El mayor problema con 1849 es que una primera partida descubre todo lo que el juego puede ofrecer. Por respeto a su valioso tiempo no vamos a enumerar los pasos que controlan el flujo de la economía, pero siempre son exactamente los mismos. A falta de opciones de ninguna clase construiremos la misma ciudad una y otra vez, cambiando mínimamente las variables: hoy plantaremos viñedos para obtener vino, mañana será trigo para hacer whiskey. Las arcas crecen, los aventureros acuden a la llamada de la prosperidad y el escenario se da por completado, sea por haber cumplido la misión. O en el caso del modo sandbox, por haber cedido al hastío. Lo peor es esa sensación de que todos los elementos que conforman 1849 orbitan alrededor de lo «correcto», pero nunca alcanza un punto realmente confortable. Se le podría perdonar su irregular arte y música de banjo de repetición llegado el caso, pero éste no llega.
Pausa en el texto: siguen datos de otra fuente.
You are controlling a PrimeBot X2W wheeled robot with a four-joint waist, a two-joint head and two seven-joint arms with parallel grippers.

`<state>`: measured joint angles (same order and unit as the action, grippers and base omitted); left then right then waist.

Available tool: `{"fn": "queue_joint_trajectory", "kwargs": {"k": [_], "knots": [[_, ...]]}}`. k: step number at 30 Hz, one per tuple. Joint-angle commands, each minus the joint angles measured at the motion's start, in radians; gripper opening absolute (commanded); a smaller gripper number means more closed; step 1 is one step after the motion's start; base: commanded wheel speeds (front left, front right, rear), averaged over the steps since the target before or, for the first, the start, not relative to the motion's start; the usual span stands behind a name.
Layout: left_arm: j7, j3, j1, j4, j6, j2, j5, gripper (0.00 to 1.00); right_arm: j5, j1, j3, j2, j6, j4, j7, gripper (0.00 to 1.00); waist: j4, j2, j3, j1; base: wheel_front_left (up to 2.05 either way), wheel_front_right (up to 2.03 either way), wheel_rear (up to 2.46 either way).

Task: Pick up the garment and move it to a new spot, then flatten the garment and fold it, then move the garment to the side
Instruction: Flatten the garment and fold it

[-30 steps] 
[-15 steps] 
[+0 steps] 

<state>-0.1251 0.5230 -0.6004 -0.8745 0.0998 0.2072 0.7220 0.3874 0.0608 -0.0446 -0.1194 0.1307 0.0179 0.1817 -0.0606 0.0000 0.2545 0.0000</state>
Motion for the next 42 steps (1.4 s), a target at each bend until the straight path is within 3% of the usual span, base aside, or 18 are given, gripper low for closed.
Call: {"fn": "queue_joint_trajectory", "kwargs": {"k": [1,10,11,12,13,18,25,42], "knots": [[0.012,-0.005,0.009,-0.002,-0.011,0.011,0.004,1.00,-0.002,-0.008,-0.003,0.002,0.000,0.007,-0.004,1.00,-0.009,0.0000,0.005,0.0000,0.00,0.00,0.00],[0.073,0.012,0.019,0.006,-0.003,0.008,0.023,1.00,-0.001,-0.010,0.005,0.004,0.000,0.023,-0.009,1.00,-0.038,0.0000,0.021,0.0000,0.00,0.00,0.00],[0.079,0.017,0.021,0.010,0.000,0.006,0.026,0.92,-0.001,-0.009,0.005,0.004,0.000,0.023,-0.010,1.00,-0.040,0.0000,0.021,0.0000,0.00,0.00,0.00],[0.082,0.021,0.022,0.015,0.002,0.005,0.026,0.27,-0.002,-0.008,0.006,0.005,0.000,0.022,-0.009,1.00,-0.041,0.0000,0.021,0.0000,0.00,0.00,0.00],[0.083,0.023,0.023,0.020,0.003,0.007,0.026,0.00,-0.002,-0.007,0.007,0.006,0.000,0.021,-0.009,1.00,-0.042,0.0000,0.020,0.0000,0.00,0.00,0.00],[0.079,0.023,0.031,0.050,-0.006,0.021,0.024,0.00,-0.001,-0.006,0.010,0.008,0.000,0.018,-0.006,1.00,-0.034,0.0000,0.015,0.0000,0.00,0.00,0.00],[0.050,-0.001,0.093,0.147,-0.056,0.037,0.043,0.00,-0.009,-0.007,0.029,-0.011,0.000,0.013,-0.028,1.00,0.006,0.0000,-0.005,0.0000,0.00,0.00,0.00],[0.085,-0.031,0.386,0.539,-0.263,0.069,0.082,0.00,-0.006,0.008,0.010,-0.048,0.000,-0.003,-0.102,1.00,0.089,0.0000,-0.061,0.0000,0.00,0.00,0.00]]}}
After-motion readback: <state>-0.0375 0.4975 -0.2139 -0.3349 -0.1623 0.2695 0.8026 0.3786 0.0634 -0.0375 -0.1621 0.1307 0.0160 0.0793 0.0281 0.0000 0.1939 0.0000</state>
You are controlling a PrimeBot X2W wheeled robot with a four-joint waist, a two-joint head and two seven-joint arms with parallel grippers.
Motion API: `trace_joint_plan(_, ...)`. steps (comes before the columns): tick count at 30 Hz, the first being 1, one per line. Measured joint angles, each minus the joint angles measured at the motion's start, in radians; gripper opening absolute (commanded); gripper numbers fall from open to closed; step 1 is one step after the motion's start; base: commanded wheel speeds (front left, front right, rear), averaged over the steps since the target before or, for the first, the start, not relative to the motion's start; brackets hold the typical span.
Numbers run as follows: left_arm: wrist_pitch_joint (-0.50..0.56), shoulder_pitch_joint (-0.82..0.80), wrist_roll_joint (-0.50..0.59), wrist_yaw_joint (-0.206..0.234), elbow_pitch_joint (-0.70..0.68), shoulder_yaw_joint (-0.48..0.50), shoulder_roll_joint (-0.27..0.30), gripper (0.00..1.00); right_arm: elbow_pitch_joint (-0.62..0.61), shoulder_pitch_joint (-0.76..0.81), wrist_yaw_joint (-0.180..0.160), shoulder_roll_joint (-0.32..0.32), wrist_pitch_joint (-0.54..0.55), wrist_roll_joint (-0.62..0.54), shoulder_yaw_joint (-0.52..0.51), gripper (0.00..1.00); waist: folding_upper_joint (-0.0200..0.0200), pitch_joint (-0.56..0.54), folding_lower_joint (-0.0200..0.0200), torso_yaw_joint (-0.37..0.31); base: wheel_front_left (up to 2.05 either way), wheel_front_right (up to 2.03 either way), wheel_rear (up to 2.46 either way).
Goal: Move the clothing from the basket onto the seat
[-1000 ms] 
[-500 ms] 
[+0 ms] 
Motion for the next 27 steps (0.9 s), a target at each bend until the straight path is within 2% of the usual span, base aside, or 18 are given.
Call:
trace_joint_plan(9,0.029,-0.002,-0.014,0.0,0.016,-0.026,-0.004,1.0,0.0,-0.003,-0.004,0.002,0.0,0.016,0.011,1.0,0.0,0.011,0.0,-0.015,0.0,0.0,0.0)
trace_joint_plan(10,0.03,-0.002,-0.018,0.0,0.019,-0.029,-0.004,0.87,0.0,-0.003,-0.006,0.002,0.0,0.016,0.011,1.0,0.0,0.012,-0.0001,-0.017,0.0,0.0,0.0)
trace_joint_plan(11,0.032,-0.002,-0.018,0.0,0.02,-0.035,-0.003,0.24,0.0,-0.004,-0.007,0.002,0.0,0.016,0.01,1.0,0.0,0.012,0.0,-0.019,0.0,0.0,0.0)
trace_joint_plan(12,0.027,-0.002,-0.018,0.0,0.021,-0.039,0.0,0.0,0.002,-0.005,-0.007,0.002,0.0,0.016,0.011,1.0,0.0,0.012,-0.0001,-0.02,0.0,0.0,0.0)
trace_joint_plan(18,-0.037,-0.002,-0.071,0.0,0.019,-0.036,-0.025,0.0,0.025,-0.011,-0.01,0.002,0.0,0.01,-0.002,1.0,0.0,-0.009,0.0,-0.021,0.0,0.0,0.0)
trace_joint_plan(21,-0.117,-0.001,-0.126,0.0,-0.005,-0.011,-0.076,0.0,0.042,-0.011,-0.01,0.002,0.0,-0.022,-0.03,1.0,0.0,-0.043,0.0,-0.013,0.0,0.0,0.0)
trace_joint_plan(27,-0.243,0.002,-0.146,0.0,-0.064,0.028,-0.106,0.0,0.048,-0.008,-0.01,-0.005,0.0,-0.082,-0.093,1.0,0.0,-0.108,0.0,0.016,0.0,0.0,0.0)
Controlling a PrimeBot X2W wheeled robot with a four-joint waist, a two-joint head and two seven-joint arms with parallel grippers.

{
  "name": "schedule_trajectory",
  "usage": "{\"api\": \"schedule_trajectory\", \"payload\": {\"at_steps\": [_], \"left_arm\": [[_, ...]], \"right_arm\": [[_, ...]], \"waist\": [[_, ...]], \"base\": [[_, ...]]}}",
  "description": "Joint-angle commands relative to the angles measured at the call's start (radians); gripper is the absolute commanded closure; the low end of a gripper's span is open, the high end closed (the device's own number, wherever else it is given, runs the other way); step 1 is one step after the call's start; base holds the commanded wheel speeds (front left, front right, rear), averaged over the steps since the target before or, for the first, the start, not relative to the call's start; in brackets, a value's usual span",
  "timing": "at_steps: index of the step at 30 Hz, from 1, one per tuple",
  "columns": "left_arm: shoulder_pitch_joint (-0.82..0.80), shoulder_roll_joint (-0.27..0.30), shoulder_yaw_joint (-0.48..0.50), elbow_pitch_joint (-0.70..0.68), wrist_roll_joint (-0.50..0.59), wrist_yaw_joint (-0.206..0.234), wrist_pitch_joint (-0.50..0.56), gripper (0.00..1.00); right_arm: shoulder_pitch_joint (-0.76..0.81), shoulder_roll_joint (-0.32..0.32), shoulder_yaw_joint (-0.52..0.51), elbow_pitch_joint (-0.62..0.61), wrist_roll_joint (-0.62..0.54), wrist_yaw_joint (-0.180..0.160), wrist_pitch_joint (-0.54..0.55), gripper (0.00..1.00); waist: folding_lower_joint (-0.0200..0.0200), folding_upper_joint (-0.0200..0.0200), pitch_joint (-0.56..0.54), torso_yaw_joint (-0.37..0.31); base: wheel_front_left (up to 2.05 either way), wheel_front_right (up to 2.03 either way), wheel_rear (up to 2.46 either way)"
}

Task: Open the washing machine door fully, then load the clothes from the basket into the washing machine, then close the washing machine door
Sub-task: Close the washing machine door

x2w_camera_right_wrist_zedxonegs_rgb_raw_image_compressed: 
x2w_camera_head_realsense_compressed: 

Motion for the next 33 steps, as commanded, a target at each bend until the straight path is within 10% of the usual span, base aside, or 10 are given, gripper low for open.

Y como resultado no hay ningún tipo de diversión en construir exactamente lo mismo misión tras misión. Los conatos de entusiasmo fruto del florecimiento de nuestra ciudad se vienen abajo ante la parquedad de opciones, y son rematados en pleno suelo por una interfaz que sufre de errores imperdonables. Como, por ejemplo, que no muestre la cantidad de recursos básicos, o que obligue a hacer maniobras de escapismo para mover el mapa mientras se construye. Sin olvidar una regla de oro: no podemos tomar en serio a un simulador que no cuenta con atajos de teclado.

Algo ha salido mal con la criatura de Somasim cuando la dificultad proviene casi en exclusiva de las ataduras que impone la interfaz. 1849 se hace querer por momentos, pero no pasa la fase de seducción cuando se muestra feo, simple y lento. La ambientación wild west no puede salvar los muebles de un producto tan mediocre, aunque le añadieran piratas, zombies y ninjas todo a la vez. Queda pues observar a los atareados ciudadanos moverse arriba y abajo por sus rutas prefijadas de hormiguitas trabajadoras, como ya hiciéramos con Zeus o incluso, a otro nivel, con Stronghold. No deja de ser muy meritorio lo que ha conseguido este minúsculo equipo de cuatro personas, pero el resultado palidece en comparación a las propias ambiciones. Excluyamos, pues, la comparación con los pilares del género.